Human-like Bots for Tactical Shooters Using Compute-Efficient Sensors
The paper focuses on advancing AI in the field of tactical shooter games, particularly aiming to develop AI agents that exhibit human-like behavior with minimal computational overhead. By addressing the balance between performance and realism, it represents a significant effort to bridge the gap between academic AI models and their practical deployment in the gaming industry, a notoriously resource-constrained environment.
The authors introduce a novel method for training neural networks through imitation learning to play a VALORANT-like 2v2 tactical shooter game. The key achievement is that the AI agents require limited computational resources during inference, which is critical for real-time applications on consumer-grade hardware. This approach hinges on a new pixel-free perception architecture using ray-cast sensors that capture spatial information without the hefty computational demands typical of pixel-based sensors.
Methodology and Implementation
The AI agents are trained utilizing imitation learning methods on human gameplay data. The core of their methodology employs supervised learning to ingest and learn from human trajectory data, effectively mimicking human behavior. This involves processing data on movement, action sequences, and strategic decisions typically demonstrated by proficient players.
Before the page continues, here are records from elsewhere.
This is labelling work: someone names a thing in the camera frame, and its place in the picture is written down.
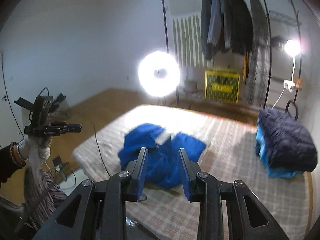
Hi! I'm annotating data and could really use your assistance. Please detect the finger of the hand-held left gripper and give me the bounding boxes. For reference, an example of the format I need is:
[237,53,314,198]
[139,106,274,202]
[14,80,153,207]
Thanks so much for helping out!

The sensor architecture, pivotal to the AI's performance, operates via a small set of ray-cast sensors instead of pixel-based inputs. These sensors offer a concise yet sufficient representation of the spatial environment, significantly reducing computational costs without sacrificing the quality of gameplay realism.
Experimental Results and Evaluation
The models undergo comprehensive evaluation involving several key metrics: CPU inference time, distributional similarity of gameplay characteristics, spatial similarity via heatmaps, and a human evaluation paper. The innovative sensor system allows the best-performing model, Model D—with approximately 14.9 million parameters—to achieve an average inference time of 9.59 milliseconds per decision on conventional gaming hardware. This demonstrates the practical deployability of the approach within the stringent constraints of commercial video games.
Crucially, the evaluation via Jensen-Shannon divergence and heatmap analysis confirms that the trained bots achieve a high degree of behavioral similarity to humans, particularly in strategic decision-making scenarios such as bomb planting and defusal, as well as in exhibiting movement patterns akin to human players. Furthermore, a human paper reinforces the perceived realism, where nearly a third of the participants misidentified bot behaviors as human.
Implications and Future Directions
The paper signifies a major progression in creating AI agents that can operate efficiently within the limited computational budgets typical of real-world gaming applications. Such advancements indicate a potential for broader application across various genres beyond tactical shooters.
In future developments, incorporating elements from reinforcement learning (RL) could enhance agent robustness and adaptability, potentially exploring uncharted strategy combinations that mimic not only observed human behavior but also an expanded set of possible actions. Investigating advanced architectural approaches like behavior transformers—recently shown to improve the handling of sequence modeling—could further enhance the agents' capabilities to generalize across different game situations and scenarios.
Overall, this research represents an important stride in efficiently aligning AI capabilities with industry requirements, providing a model that others developing AI systems in resource-constrained environments might emulate and build upon.